ASSIGNED TASK
A stretch of the entries below is to be set down exactly, running from the line with "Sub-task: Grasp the" through the line with "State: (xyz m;", both included, and no other line.
(Beginning of SUPPLIED RECORDS)
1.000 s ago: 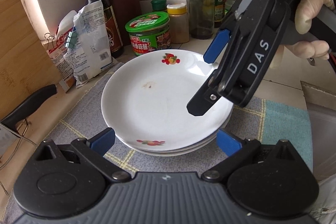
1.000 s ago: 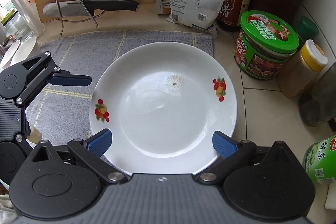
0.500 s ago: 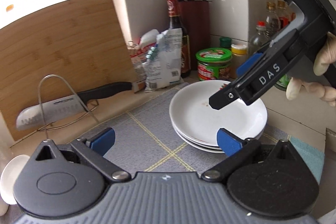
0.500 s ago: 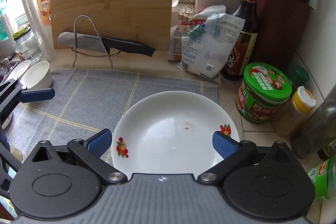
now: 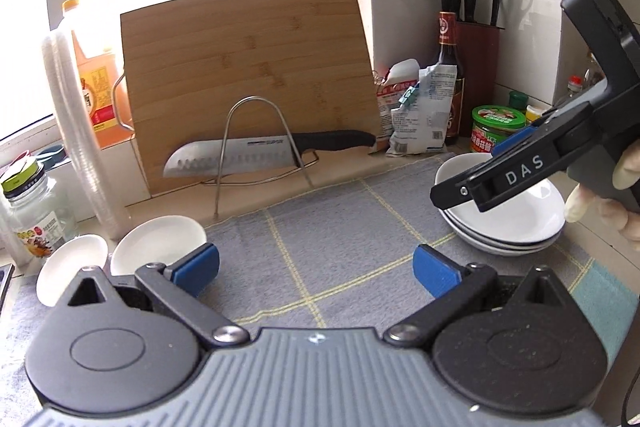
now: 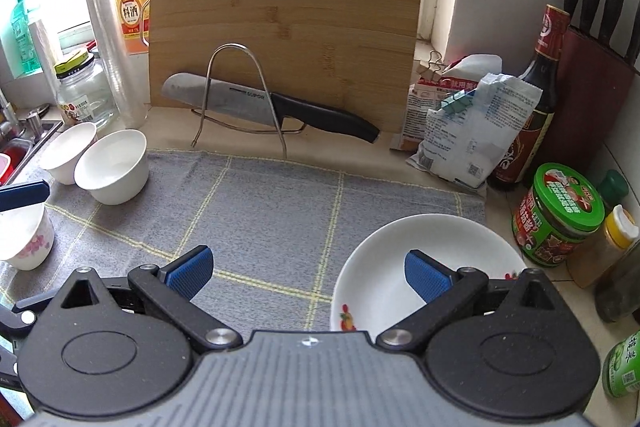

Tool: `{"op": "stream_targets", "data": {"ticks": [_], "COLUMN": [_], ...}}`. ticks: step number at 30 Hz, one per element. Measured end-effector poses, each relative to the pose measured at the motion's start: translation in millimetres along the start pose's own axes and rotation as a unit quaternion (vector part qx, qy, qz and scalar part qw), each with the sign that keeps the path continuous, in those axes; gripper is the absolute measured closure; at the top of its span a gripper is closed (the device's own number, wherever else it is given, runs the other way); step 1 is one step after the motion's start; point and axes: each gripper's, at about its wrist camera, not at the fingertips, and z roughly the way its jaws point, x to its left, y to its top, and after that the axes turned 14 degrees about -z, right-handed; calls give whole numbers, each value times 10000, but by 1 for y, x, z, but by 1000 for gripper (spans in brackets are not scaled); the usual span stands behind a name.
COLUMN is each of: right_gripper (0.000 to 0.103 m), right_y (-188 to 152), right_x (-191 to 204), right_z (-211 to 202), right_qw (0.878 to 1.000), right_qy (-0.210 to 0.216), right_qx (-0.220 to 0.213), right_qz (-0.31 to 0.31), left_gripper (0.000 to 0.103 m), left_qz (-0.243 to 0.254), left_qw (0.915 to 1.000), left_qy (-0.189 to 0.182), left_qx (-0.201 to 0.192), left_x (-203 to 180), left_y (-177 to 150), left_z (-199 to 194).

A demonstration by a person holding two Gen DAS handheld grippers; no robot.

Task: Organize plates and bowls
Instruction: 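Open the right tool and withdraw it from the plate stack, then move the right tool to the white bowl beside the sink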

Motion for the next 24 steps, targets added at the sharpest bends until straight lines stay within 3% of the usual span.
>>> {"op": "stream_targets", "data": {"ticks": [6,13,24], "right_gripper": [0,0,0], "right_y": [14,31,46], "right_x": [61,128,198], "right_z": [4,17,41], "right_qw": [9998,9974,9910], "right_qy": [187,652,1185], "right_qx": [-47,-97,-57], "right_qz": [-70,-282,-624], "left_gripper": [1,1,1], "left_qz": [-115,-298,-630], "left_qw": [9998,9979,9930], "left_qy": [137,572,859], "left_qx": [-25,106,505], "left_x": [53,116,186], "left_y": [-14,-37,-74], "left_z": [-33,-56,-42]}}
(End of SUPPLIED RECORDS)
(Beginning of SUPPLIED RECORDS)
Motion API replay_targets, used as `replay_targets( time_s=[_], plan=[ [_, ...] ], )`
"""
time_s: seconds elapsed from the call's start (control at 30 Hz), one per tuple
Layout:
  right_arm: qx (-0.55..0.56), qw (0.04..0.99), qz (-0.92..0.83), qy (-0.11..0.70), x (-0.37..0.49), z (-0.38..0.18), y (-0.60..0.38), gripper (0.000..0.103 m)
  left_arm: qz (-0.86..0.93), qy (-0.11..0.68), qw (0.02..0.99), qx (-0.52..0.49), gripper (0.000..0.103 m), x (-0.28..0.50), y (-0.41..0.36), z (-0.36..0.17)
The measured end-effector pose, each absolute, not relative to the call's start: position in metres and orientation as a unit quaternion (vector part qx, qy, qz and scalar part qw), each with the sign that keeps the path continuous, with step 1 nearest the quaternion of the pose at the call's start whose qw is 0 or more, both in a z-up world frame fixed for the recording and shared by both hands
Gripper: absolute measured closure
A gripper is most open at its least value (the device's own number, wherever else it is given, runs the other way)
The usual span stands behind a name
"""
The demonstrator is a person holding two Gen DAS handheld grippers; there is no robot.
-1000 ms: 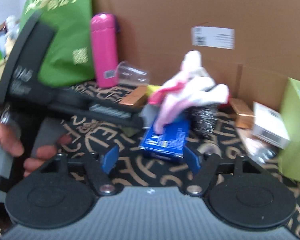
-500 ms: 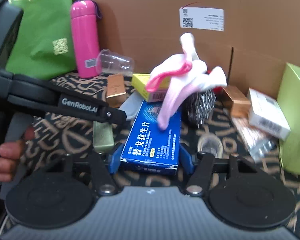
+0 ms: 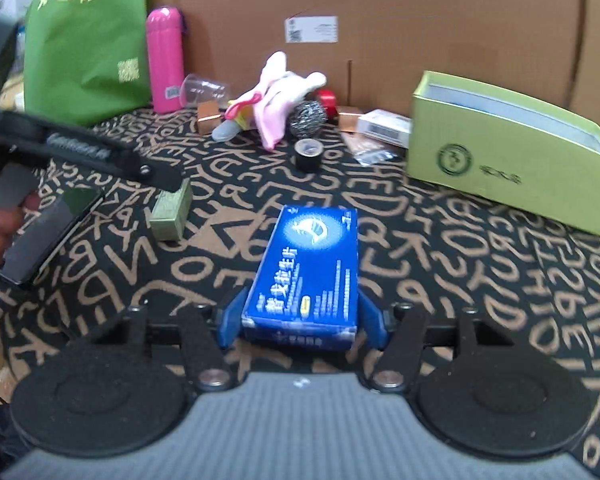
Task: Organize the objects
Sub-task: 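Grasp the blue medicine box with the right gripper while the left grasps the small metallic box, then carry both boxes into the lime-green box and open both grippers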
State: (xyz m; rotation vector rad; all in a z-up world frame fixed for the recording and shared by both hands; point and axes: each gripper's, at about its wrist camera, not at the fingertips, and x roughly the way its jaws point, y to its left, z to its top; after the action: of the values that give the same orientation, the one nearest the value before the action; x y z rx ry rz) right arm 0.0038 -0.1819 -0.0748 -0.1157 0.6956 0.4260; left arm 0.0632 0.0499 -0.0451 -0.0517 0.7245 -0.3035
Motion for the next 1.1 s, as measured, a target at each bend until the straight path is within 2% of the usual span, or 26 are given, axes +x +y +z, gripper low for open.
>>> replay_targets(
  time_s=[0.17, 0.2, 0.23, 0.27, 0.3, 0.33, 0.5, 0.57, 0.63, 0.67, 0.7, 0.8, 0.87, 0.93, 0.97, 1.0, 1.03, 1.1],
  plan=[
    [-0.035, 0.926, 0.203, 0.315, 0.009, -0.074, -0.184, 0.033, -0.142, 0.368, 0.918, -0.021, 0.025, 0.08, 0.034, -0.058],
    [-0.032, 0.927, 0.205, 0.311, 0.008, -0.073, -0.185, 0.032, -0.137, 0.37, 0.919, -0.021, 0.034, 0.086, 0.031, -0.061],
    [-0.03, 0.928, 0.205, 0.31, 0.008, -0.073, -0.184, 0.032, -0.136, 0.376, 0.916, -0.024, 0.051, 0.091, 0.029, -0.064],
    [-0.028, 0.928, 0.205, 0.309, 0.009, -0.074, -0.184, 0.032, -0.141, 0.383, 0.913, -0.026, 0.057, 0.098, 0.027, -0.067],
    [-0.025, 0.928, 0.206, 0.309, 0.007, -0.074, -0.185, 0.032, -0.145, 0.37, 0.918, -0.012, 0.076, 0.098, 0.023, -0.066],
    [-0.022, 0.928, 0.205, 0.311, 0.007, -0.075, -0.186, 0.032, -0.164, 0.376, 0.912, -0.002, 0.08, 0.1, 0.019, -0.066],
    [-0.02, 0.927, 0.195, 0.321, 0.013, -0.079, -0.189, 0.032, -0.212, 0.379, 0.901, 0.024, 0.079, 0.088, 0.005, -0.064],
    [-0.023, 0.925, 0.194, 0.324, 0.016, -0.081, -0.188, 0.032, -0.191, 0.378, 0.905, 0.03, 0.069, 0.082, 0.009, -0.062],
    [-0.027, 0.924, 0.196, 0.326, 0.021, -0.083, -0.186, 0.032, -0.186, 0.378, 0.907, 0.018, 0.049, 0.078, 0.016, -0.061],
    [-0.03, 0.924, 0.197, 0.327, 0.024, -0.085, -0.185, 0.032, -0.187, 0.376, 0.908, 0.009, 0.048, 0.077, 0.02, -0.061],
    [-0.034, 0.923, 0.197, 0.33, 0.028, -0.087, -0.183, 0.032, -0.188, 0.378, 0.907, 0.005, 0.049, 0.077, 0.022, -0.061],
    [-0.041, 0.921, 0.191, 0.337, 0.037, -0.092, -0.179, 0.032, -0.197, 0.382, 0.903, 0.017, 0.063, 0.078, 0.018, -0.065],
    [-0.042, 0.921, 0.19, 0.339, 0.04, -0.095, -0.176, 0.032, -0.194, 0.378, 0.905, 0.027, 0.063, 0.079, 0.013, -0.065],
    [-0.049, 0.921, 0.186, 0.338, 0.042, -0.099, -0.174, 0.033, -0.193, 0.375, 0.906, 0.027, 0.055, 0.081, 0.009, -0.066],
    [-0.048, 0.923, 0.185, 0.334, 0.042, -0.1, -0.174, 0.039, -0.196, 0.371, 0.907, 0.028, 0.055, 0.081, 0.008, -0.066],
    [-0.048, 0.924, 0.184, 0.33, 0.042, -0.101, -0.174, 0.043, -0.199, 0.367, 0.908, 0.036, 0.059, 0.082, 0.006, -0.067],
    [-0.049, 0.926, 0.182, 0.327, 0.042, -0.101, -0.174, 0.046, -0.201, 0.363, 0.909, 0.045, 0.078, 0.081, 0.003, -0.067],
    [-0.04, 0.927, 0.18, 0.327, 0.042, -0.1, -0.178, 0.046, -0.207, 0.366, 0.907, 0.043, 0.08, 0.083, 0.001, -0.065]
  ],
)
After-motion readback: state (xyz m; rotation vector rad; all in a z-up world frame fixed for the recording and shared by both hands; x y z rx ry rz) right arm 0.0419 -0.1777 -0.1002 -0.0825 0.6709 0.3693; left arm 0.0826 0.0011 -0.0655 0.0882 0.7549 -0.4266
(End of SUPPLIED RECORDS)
FINAL ANSWER
Sub-task: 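Grasp the blue medicine box with the right gripper while the left grasps the small metallic box, then carry both boxes into the lime-green box and open both grippers
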State: (xyz m; rotation vector rad; all in a z-up world frame fixed for the recording and shared by both hands; point and axes: each gripper's, at about its wrist camera, not at the fingertips, and x roughly the way its jaws point, y to its left, z to its top; after the action: of the values that give the same orientation, the one nearest the value before the action; x y z rx ry rz) right arm 0.0038 -0.1819 -0.0748 -0.1157 0.6956 0.4260; left arm 0.0632 0.0499 -0.0451 -0.0517 0.7245 -0.3035

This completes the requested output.